▶ YOUR GOAL: Copy out all the lines of the data that hold the word "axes".

▶ COLLECTED MATERIAL:
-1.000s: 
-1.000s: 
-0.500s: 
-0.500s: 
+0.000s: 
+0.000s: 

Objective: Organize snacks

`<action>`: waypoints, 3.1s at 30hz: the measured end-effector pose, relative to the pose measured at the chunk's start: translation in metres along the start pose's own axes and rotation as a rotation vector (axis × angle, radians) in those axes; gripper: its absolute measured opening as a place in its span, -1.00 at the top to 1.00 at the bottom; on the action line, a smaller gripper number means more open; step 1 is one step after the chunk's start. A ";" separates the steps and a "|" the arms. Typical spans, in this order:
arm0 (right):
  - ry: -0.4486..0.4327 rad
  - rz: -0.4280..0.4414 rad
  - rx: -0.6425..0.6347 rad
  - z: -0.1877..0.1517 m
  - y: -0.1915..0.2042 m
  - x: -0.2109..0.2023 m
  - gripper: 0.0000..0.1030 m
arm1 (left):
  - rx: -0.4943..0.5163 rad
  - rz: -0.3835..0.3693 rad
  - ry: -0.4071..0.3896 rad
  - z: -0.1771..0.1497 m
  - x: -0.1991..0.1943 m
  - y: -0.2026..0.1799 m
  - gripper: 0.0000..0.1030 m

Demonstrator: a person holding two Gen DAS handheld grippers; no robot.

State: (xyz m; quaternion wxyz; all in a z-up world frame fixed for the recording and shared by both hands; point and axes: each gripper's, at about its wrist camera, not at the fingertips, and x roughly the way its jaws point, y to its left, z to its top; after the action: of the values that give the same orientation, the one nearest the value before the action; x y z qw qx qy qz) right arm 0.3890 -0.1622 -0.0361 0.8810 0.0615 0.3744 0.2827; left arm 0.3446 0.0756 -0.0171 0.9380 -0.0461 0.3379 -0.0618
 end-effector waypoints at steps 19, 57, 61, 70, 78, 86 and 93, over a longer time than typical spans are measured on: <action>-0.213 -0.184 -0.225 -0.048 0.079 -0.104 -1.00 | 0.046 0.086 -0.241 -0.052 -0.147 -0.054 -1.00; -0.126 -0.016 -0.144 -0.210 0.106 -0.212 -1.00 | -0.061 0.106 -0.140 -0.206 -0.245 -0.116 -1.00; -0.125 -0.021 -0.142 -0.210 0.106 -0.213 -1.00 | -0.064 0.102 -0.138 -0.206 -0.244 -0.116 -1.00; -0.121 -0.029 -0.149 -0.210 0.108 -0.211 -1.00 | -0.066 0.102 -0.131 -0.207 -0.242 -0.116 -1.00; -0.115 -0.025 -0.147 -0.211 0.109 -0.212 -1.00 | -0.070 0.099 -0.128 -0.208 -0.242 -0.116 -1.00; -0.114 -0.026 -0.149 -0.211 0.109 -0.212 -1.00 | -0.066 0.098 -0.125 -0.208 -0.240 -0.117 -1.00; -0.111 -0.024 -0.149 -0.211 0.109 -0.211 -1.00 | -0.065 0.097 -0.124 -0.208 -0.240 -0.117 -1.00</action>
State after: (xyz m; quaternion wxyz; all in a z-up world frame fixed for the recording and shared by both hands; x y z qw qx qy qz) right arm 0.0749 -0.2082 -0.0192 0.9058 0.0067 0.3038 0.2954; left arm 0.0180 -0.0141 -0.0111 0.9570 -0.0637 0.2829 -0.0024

▶ SOLUTION TO THIS TASK:
`<action>`: waypoints, 3.1s at 30hz: the measured end-effector pose, relative to the pose measured at the chunk's start: translation in metres along the start pose's own axes and rotation as a rotation vector (axis × angle, radians) in those axes; gripper: its absolute measured opening as a place in its span, -1.00 at the top to 1.00 at the bottom; on the action line, a smaller gripper number means more open; step 1 is one step after the chunk's start. A ";" separates the steps and a "|" the arms. Typical spans, in this order:
State: (xyz m; quaternion wxyz; all in a z-up world frame fixed for the recording and shared by both hands; point and axes: each gripper's, at about its wrist camera, not at the fingertips, and x roughly the way its jaws point, y to its left, z to its top; after the action: of the values that give the same orientation, the one nearest the value before the action; x y z qw qx qy qz) right arm 0.3890 -0.1622 -0.0361 0.8810 0.0615 0.3744 0.2827; left arm 0.3446 0.0756 -0.0171 0.9380 -0.0461 0.3379 -0.0618

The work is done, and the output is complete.